• ACTIVITY: Filter the entries for the word "below". Copy each line that has it.
[SOURCE DATA — start]
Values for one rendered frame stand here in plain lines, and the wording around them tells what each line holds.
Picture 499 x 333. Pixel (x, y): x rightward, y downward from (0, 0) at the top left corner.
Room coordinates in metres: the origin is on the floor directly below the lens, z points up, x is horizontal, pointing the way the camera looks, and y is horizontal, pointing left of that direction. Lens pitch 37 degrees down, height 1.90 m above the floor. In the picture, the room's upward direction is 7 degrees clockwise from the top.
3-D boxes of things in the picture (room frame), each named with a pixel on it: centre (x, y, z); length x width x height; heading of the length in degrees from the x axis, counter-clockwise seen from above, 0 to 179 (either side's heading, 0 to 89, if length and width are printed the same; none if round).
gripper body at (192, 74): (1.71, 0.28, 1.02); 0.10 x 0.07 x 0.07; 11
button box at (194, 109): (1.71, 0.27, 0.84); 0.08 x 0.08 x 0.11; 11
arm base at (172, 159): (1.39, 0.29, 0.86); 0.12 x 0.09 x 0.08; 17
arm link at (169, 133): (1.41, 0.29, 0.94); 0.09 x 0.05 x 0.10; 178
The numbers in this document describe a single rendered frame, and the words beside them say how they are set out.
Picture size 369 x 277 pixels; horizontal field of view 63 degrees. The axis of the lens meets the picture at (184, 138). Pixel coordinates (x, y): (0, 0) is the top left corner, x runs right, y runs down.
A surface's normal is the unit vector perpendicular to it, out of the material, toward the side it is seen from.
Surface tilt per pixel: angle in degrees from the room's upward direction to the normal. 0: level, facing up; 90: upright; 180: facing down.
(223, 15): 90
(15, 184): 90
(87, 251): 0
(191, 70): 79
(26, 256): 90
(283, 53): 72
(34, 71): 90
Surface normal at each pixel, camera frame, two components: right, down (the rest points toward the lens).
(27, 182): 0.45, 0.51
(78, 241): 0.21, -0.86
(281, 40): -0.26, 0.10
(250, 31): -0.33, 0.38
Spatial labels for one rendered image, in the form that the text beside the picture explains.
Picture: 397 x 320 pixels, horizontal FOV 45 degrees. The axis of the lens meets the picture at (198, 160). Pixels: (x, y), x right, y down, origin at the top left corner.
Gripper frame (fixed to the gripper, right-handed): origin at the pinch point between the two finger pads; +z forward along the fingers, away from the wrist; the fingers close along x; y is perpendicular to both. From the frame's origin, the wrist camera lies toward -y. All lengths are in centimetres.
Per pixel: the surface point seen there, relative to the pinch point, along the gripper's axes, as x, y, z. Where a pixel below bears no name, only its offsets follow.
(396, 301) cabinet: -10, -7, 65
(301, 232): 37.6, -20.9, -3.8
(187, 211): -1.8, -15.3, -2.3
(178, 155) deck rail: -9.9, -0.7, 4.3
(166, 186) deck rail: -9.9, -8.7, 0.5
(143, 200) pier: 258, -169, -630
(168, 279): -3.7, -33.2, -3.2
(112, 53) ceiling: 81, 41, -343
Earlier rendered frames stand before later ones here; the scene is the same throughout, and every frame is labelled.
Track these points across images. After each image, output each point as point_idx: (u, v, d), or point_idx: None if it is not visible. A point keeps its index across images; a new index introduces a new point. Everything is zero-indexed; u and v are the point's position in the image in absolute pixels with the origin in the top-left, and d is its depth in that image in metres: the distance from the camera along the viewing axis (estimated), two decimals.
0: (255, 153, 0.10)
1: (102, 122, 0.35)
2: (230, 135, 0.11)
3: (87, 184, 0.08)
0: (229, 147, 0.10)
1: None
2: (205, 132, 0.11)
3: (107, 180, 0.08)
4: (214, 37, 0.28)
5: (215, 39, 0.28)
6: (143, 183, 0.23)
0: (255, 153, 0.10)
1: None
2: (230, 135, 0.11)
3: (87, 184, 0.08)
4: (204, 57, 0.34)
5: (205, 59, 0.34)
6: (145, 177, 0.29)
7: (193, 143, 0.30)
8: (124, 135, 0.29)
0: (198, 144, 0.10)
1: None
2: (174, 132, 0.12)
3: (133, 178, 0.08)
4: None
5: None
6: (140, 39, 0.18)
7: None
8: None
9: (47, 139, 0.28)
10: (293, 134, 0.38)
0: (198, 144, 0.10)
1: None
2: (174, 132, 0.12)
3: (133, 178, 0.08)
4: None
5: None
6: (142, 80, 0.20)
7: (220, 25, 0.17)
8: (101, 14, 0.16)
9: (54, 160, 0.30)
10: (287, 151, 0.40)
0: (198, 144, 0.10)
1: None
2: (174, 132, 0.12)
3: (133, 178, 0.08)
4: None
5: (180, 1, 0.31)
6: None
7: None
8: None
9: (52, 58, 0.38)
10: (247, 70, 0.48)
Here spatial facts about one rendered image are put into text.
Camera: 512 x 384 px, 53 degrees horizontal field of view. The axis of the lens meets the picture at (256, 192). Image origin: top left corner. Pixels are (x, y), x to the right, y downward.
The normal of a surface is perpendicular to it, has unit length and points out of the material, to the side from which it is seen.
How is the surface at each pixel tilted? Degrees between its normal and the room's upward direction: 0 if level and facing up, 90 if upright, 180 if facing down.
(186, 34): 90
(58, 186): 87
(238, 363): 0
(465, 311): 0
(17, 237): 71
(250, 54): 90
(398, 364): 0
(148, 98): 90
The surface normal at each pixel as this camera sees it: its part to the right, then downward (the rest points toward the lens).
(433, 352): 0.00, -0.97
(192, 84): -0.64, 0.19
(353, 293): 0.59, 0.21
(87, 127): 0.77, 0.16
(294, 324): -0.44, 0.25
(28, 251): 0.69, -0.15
[SOURCE DATA — finish]
• WORKED SOLUTION:
Room coordinates in metres: the origin is on the floor directly below the lens, z points up, x is horizontal, pointing the way the camera looks, and y is horizontal, pointing left of that direction. Lens pitch 37 degrees down, height 1.90 m above the floor. In the picture, the room's upward direction is 7 degrees clockwise from the top.
Per pixel: the surface point seen there, relative to the pinch point, along the gripper's axes, as x, y, z. Where a pixel below bears no name, only its offsets follow.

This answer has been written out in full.